In the records below, find the line with "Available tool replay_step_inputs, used" and the line with "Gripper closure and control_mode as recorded"; return exactly those lines and every line between them.

LISTED RECORDS:
━━━━━━━━━━━━━━━━

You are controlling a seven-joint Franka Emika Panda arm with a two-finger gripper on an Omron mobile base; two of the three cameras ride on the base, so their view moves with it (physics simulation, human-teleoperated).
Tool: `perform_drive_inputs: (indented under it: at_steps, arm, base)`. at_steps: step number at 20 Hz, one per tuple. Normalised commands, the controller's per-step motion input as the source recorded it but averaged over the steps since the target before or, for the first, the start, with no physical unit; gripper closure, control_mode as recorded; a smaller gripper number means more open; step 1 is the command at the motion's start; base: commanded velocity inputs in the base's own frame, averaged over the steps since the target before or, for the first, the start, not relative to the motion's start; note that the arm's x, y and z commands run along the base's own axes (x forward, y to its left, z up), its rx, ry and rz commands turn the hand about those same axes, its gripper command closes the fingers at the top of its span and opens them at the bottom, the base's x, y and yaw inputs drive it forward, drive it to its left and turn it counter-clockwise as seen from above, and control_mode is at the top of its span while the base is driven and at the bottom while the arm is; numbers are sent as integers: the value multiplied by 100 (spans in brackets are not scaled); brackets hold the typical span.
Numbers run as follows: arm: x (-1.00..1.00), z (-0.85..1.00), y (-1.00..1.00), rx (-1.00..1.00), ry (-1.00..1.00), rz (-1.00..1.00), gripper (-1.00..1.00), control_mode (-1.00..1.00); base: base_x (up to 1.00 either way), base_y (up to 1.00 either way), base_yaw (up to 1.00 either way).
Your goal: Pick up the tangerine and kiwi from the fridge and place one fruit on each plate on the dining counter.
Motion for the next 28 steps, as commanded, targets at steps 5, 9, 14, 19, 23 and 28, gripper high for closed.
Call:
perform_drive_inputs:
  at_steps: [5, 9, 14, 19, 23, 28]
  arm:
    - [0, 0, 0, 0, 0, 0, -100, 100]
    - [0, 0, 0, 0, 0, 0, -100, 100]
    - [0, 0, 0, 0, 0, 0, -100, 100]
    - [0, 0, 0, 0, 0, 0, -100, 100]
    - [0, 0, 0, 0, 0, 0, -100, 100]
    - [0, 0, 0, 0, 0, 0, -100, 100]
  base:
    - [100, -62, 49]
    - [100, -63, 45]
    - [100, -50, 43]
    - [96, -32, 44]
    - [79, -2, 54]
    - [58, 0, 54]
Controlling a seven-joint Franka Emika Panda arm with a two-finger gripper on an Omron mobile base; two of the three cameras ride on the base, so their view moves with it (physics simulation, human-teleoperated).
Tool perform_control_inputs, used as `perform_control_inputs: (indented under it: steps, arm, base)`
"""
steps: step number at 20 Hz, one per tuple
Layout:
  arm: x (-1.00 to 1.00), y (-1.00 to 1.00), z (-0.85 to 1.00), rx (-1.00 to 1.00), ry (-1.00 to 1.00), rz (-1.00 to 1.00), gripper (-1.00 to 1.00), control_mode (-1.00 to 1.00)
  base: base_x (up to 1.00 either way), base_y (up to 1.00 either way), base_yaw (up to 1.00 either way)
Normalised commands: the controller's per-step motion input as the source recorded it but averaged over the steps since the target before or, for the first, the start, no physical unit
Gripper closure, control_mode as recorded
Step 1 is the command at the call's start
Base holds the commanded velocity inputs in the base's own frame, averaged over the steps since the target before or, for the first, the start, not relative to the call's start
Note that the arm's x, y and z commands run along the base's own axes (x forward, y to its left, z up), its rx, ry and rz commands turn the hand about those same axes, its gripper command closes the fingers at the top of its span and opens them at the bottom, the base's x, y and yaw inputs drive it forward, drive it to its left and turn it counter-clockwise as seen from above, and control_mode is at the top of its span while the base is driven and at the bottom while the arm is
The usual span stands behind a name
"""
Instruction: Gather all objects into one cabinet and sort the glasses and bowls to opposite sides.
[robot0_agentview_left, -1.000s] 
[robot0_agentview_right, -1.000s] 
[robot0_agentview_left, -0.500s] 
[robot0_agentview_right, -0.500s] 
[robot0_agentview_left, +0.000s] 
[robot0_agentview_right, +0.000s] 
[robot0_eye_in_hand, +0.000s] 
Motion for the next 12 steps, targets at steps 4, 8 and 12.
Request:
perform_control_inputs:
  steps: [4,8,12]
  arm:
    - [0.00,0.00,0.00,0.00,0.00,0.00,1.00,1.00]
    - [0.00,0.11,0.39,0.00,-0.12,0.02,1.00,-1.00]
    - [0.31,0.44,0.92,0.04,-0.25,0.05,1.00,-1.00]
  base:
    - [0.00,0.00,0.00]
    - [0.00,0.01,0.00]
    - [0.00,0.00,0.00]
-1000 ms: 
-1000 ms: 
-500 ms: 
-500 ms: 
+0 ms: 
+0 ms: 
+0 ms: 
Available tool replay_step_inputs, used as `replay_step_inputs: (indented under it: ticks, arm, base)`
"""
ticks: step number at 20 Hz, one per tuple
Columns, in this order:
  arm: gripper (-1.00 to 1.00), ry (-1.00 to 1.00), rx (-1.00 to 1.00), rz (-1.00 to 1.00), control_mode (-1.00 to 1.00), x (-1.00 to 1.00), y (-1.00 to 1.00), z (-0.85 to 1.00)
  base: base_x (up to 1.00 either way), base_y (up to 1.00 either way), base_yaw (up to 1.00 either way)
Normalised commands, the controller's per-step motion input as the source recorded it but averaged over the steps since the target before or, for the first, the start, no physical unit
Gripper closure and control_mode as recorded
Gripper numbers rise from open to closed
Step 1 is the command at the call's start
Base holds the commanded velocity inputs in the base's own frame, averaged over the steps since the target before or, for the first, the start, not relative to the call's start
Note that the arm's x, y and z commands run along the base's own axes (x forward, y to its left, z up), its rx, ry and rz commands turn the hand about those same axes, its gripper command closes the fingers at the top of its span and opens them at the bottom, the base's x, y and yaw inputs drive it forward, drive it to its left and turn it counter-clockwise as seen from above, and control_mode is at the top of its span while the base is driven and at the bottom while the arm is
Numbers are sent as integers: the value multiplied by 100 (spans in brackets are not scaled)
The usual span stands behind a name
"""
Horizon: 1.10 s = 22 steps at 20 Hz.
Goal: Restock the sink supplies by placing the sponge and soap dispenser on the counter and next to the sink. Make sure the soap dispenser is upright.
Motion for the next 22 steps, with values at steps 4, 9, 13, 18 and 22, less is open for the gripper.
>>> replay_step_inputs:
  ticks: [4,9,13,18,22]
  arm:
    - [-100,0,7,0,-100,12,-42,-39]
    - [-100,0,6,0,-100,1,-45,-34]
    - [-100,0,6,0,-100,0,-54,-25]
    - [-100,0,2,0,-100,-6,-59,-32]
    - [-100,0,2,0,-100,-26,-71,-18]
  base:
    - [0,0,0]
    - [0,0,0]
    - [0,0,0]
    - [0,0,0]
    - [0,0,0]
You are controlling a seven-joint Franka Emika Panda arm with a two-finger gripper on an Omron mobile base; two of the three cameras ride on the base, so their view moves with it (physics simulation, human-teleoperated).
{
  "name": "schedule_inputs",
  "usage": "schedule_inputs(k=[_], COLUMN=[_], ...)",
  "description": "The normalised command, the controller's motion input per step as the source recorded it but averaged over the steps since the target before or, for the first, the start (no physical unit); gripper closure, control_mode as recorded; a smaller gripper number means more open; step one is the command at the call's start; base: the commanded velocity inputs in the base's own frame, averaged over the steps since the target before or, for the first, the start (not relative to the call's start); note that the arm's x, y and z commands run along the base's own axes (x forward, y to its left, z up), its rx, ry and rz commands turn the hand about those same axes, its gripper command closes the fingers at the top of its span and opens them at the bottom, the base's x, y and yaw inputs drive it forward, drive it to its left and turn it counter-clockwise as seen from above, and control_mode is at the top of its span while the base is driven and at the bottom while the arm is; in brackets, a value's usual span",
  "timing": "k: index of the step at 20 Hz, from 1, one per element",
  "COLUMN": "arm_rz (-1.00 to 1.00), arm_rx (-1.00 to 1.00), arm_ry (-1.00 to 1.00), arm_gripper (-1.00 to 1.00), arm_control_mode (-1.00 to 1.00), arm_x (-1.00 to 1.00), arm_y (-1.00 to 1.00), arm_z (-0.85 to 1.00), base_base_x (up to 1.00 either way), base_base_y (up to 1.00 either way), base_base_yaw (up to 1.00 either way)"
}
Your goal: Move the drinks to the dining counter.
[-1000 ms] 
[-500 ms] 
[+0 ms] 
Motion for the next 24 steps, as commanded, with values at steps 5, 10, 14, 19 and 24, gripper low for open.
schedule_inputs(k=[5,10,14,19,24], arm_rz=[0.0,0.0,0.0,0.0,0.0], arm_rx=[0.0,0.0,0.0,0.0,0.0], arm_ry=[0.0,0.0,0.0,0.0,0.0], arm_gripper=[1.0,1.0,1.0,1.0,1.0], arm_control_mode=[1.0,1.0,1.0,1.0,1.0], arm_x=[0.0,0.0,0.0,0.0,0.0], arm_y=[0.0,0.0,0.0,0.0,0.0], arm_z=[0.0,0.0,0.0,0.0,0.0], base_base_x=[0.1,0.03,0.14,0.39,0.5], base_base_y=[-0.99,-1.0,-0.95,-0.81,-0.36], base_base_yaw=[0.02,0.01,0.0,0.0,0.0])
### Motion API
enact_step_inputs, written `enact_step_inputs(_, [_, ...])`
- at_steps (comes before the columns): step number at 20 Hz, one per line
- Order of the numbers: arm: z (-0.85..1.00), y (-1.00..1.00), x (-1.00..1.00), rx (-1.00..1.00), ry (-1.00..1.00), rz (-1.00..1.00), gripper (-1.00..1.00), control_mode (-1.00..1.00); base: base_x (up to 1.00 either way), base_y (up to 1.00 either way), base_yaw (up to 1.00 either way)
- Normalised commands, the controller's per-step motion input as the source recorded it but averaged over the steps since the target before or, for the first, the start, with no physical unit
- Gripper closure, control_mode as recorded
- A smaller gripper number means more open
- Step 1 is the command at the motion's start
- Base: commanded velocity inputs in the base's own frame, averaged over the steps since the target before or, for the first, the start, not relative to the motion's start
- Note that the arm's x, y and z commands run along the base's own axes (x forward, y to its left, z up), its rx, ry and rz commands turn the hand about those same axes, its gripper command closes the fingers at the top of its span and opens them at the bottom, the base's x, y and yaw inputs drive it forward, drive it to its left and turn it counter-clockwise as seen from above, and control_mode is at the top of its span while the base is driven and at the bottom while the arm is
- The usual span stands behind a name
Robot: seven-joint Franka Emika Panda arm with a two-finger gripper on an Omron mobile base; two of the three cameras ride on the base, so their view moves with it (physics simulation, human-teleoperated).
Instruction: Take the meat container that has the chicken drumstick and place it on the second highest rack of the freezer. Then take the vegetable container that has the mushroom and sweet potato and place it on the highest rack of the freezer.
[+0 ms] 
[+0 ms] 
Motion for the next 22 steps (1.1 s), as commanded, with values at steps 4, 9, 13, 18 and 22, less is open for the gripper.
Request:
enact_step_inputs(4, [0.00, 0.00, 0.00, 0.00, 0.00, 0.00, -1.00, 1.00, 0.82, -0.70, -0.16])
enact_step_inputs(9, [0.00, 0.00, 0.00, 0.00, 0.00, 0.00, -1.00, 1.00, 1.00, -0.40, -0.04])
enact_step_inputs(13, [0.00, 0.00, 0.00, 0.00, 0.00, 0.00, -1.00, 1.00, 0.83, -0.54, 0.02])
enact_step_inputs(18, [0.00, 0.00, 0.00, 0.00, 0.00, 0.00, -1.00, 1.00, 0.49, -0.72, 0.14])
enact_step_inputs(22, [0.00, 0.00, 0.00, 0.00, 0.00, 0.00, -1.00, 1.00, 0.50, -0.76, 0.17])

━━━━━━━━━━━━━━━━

SOLVED PROBLEM:
Available tool replay_step_inputs, used as `replay_step_inputs: (indented under it: ticks, arm, base)`
"""
ticks: step number at 20 Hz, one per tuple
Columns, in this order:
  arm: gripper (-1.00 to 1.00), ry (-1.00 to 1.00), rx (-1.00 to 1.00), rz (-1.00 to 1.00), control_mode (-1.00 to 1.00), x (-1.00 to 1.00), y (-1.00 to 1.00), z (-0.85 to 1.00)
  base: base_x (up to 1.00 either way), base_y (up to 1.00 either way), base_yaw (up to 1.00 either way)
Normalised commands, the controller's per-step motion input as the source recorded it but averaged over the steps since the target before or, for the first, the start, no physical unit
Gripper closure and control_mode as recorded

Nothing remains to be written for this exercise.